When All the Simplistic Writing Advice Makes Sense

I hate those catchphrases for writers. You know the ones I’m talking about – “write every day,” “show don’t tell,” etc. No one ever explains how to apply them. What if they don’t work for me? Am I a bad person if I can’t write every day? Which part of the story is “showing,” and which is “telling”?

Over time these pieces of advice make more and more sense. I’ve experienced “eureka!” moments, when a nugget of wisdom finally clicks into place. The onset of NaNoWriMo got me thinking about my writing practice and how I’ve come to understand these common phrases. (I’m not doing it this year but support those who are.) Hopefully my interpretations save you years of frustration.

“Write Every Day”

Writing every day is not realistic for most people. They have jobs and social lives (so I’m told), or they just don’t feel up to putting words on the page that day. Here’s a secret:

It’s fine. You’re not a bad person.

I believe this advice refers to keeping up a regular writing practice. You’re only a bad person if it’s been six months and you haven’t even opened a text document. It’s happened to me before. After a week or even two, I’ll feel antsy about neglecting my writing. Either I need to fix my Work-In-Progress, start a new one, or pick out a book to read. Speaking of which…

“Read”

I talked about this in another post, so I’ll just tack on an addition. Read bad books along with good ones. I don’t mean you should seek out a book and hope it’s bad. All I’m saying is, if you start a book and roll your eyes at the writing style, don’t put it down right away. Ask yourself why you’re rolling your eyes. Why does this story turn you off? Is it the passive voice, the slow plot? Are the characters one-dimensional? I’ve read a lot of bad books this summer and have no regrets about sticking with them. Noticing writing “don’ts” in someone else’s novel teaches me what to avoid in my own. This leads me to…

“Show, Don’t Tell”

I’ve always despised this “advice” in particular. What the hell does it mean? For the love of God, what’s “show” and what’s “tell”? Aren’t you “telling” the reader the whole freaking story? Can’t a character’s stream of consciousness “show” the readers more of their personality?

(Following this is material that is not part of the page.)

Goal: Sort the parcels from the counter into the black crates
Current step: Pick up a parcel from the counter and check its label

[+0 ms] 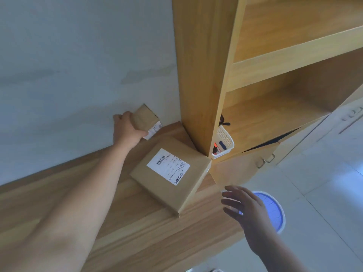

Reading bad books helped me see the light. “Telling” instead of “showing” doesn’t ruin the book completely, but the story becomes a chore to slog through. Make sure the character’s internal reactions add to the reader’s understanding of recent actions, and that’s it. I’m also not a fan of the main character making judgments like “he’s so sweet” or “he annoyed me.” It’s okay once or twice, but you need actions to back up the character’s assessments. The last book I read drove me up a wall by repeating the same exact thought every other paragraph.

It makes me think of TV shows. Doesn’t it bug you when the writers say one thing in dialogue and show another through a character’s actions?

Fix this by adding consequences or new actions that support/replace what you wanted to “tell.” I’ve always been a character-and-dialogue person myself so I understand how difficult it can be to build up a plot line.

“Use Action Verbs/Active Voice”

I confess to this crime too. Sometimes you can’t avoid “was” or “had” no matter how you rework a sentence. Sometimes a sentence makes more sense when you use passive verbs. I never liked this advice either, because using active voice all the time feels daunting when you’re not used to it.

I’ve accepted this as a bad habit we all need to break. Too many instances of “was” or “had” grates on the nerves, there’s no way around it.

“Write What You Know”

This one confused me for the longest time. “So I’m only supposed to write about experiences I’ve had? I’m not that interesting!” Now I get it. The expression refers to writing about topics that appeal to you on a personal level. Don’t choose your novel idea based on a trend. If you can’t do what your characters do in your story, at least you’ll have enough interest to research the hell out of it.

Also, whenever possible, base your characters’ actions/choices on what you’ve done or seen others do. Characters should be relatable whether they’re dealing with school drama or using their magical powers to save the world.

Okay, all that’s out of my system. I feel better now.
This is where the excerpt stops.